The people who think that CPUs have been focusing on lower power just due to mobile demand are probably incorrect. It has become very hard to push single thread performance. All of the low hanging fruit was picked a long time ago. Making the CPU wider and such just doesn’t work. At this point, CPUs are just about more memory hierarchy than anything else. Latency, which is a big limiter on single thread performance, is a lot harder problem to solve than bandwidth. If they did build a bigger, fatter core, it would probably perform the same since it would be bottlenecked by the cache and memory latency. Modern CPUs have all kinds of features that attempt to work around this like branch prediction and pre-fetching. In my opinion, Intel has been in the lead due to better cache design probably more than anything else.
CPU cores are also still heat limited, even when the total power isn’t that high. When I tried to come up with a size for a CPU core based on a broadwell die photo, I came up with around 10 square mm. This isn’t that surprising given the size of the chip. About half is GPU, and large portions are taken up by the system controller and memory interfaces. Ten square mm is only a little over 3 mm on a side. This is absolutely tiny. We are running this tiny CPU core at ~4 GHz. That is a lot of heat to get out of a tiny area.
Sure, a computer two decades
Sure, a computer two decades ago, or a decade ago, ran it’s UI at about the same speed as a modern computer in terms of responsiveness. But a computer two decades was doing less. A LOT less.
My low-mid-range laptop (original Thinkpad Yoga) is right now:
– Hosting a browser session with abut 300 tabs open (most of which require decryption to display)
– Continuously checking multiple email accounts
– Managing a WiFi connection
– Downloading about 1GB of video to watch later (youtube) including remuxing
– Updating software in the background
– Performing on-the-fly backups of data in use via Shadow Copy
– A whole host of other background tasks
Two decades ago I had an Amiga A1200. 10 years ago I had an Optiplex with PIII (via a Slocket adapter, remember those?). If I’d tried to run my current workload on one of them they’d laugh at it, transition into a fit of coughing and burst into flames.
Most of pc issue are caused
Most of pc issue are caused by one choice made about a decade ago.

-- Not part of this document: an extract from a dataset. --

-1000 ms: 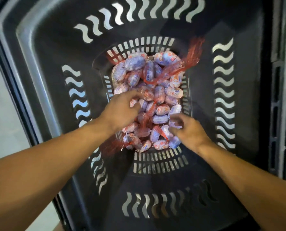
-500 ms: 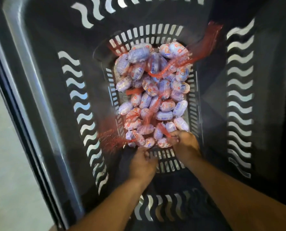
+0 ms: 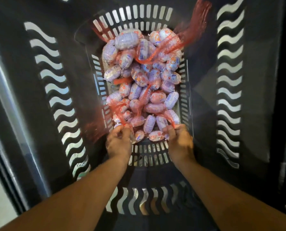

Lets replace tsc. Lets default to lapic.
Personally, I think the SSD
Personally, I think the SSD has made the biggest leap in performance from a user’s perspective. For example, the obscene amount of disk i/o that Windows insists on doing during boot up doesn’t interfere with user experience in the SSD era. I do believe that software has become bloated to the point where it eliminates a portion of performance gained through hardware technology improvements. It is amazing how useable older machines running the software they had at the time — the same machines couldn’t even run a modern browser.